▸ RECORDS FOR THIS TASK:
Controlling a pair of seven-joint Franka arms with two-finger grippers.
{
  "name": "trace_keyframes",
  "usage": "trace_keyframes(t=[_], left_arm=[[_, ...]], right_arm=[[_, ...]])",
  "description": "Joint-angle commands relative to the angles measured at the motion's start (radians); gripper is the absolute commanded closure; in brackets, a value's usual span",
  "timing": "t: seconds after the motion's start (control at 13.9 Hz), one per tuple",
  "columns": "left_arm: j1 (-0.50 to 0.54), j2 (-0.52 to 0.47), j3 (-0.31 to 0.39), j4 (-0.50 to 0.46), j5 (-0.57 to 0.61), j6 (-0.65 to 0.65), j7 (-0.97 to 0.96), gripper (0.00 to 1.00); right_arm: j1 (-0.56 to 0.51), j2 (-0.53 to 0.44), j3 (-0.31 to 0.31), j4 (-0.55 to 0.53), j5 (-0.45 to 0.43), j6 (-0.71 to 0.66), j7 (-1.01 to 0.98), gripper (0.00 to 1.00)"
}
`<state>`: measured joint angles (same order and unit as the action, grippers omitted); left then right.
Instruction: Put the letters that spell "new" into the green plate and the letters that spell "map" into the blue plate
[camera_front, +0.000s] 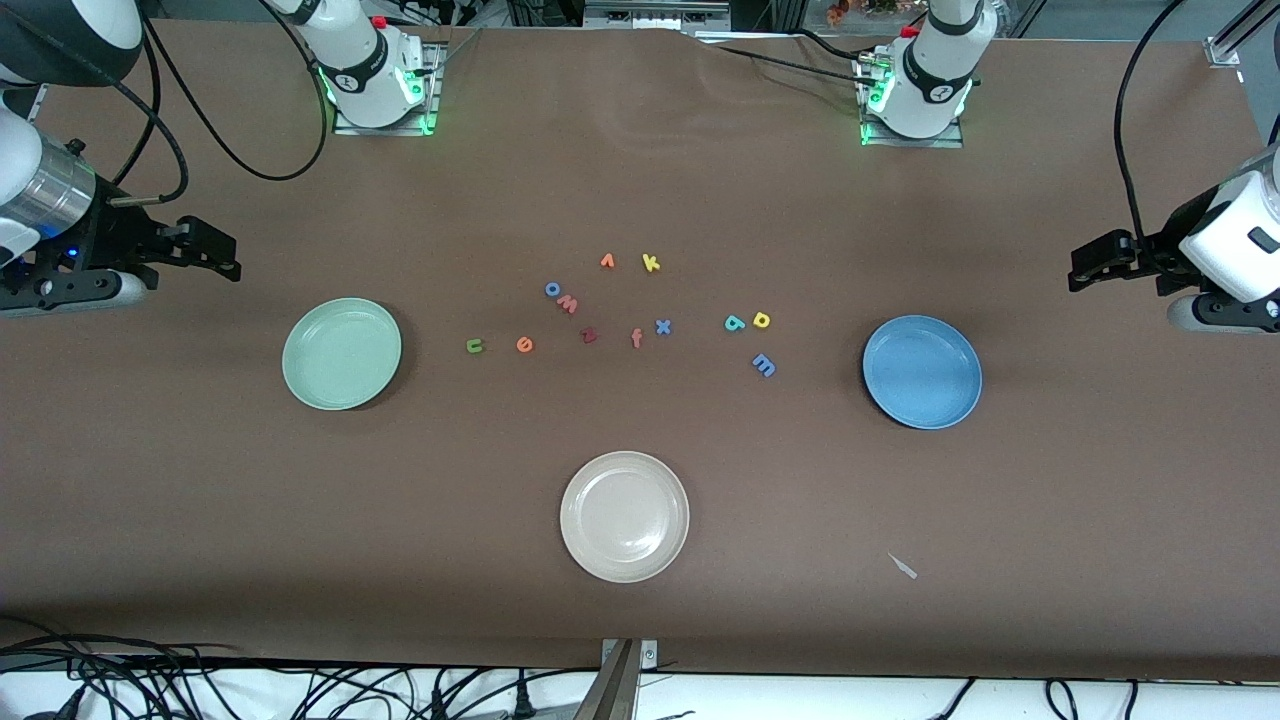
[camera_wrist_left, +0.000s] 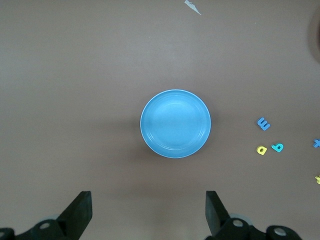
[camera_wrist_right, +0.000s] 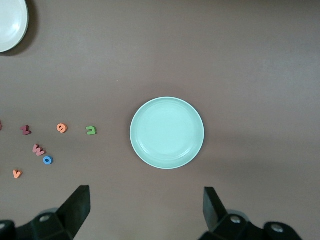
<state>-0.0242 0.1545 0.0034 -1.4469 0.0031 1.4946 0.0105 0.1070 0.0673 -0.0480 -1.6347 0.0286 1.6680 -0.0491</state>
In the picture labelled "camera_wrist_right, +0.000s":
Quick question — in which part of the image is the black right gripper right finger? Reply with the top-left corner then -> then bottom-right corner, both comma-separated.
199,186 -> 266,240

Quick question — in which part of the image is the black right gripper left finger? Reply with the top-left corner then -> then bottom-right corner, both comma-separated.
16,185 -> 91,240

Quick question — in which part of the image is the green plate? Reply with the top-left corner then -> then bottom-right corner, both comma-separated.
129,96 -> 205,170

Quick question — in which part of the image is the dark red foam letter z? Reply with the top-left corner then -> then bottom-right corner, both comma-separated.
20,124 -> 33,136

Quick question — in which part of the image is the pink foam letter w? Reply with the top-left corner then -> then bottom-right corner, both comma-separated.
31,143 -> 47,157

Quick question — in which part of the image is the beige plate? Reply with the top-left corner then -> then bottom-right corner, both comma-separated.
0,0 -> 29,53

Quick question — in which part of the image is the brown table cover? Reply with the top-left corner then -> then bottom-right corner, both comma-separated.
0,0 -> 320,240

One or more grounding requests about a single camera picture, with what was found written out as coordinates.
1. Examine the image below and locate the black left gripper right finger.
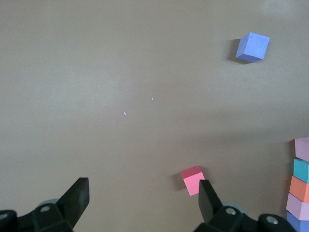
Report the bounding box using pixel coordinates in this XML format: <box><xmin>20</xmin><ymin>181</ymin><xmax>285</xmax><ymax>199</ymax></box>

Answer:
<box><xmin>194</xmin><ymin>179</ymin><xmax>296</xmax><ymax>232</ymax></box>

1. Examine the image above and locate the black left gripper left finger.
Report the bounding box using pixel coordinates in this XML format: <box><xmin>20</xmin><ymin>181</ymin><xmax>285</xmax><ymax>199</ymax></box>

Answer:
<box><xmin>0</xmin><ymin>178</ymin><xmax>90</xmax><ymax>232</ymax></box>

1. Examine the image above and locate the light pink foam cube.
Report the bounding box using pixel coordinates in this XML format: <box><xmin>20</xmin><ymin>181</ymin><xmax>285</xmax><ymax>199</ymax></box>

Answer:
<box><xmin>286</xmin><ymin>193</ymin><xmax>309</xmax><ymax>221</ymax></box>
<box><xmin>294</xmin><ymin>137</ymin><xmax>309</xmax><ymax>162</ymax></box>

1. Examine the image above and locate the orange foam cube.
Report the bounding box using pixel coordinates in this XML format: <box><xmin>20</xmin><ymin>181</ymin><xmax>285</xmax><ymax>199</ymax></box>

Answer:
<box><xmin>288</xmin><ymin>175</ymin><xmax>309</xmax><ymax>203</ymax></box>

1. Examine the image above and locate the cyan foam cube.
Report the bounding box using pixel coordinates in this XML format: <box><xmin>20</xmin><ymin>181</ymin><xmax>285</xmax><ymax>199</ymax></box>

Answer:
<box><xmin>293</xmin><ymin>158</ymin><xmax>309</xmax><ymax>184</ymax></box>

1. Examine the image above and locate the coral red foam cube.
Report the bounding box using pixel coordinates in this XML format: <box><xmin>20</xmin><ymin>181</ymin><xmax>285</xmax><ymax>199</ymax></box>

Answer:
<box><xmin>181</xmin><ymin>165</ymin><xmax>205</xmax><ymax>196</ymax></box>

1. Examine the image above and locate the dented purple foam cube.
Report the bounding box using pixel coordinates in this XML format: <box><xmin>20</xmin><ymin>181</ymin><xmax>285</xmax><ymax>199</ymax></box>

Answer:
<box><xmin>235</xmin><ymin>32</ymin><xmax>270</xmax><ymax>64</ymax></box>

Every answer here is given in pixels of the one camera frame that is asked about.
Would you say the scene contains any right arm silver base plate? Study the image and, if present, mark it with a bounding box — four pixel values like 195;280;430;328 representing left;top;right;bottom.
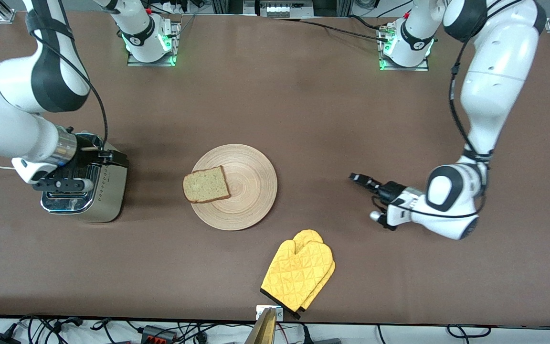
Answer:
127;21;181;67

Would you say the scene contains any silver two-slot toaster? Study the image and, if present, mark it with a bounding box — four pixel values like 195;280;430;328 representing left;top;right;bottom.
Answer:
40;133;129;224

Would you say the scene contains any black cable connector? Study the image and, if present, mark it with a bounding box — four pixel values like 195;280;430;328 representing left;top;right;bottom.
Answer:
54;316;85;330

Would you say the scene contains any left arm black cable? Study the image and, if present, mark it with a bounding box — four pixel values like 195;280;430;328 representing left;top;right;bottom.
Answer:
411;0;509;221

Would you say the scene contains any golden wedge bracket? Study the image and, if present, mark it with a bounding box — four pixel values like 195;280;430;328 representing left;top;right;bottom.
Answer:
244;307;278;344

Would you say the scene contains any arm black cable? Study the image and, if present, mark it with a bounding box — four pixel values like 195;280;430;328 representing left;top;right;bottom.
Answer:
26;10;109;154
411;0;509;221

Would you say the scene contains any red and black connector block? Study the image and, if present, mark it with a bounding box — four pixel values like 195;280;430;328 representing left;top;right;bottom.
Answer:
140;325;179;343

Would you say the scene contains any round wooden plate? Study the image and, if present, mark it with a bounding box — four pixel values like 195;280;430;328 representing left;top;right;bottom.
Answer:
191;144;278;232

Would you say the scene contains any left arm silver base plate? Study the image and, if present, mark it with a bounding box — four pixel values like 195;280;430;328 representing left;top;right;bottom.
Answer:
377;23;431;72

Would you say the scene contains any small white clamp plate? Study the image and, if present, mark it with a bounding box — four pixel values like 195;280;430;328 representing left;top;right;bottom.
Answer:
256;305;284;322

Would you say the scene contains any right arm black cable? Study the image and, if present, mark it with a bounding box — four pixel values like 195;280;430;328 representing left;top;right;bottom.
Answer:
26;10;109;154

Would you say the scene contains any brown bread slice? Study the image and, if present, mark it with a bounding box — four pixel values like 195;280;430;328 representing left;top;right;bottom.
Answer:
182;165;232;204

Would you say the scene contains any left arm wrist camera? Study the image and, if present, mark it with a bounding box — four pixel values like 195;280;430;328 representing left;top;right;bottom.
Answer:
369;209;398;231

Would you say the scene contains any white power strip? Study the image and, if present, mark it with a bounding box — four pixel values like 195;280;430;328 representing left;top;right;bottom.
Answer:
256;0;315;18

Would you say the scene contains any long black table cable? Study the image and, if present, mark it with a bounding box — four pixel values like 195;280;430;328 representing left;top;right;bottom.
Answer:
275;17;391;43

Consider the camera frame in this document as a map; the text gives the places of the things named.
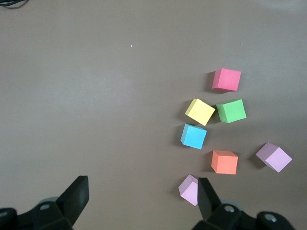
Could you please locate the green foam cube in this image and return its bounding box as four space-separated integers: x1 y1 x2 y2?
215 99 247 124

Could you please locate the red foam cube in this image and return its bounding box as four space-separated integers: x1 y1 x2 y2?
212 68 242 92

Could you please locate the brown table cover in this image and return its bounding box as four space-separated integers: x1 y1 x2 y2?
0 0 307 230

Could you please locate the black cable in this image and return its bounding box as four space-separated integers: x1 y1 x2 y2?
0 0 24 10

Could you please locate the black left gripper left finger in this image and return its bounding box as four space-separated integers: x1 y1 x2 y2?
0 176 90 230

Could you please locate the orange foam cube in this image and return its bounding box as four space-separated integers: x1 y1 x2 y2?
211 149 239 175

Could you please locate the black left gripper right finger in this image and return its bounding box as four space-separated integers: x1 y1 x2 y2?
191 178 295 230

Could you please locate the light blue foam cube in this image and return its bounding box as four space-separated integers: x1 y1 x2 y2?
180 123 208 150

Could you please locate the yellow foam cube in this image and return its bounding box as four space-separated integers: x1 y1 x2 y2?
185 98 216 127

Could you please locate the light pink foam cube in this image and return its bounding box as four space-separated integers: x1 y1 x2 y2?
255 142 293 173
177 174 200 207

▸ YOUR GOAL: Sift the material for lines that include the word "motion", and copy each one.

▸ REPLY TO THE TASK:
  "description": "Joint-angle commands relative to the angles measured at the motion's start (radians); gripper is the absolute commanded closure; in brackets, a value's usual span",
  "timing": "t: seconds after the motion's start (control at 13.9 Hz), one per tuple",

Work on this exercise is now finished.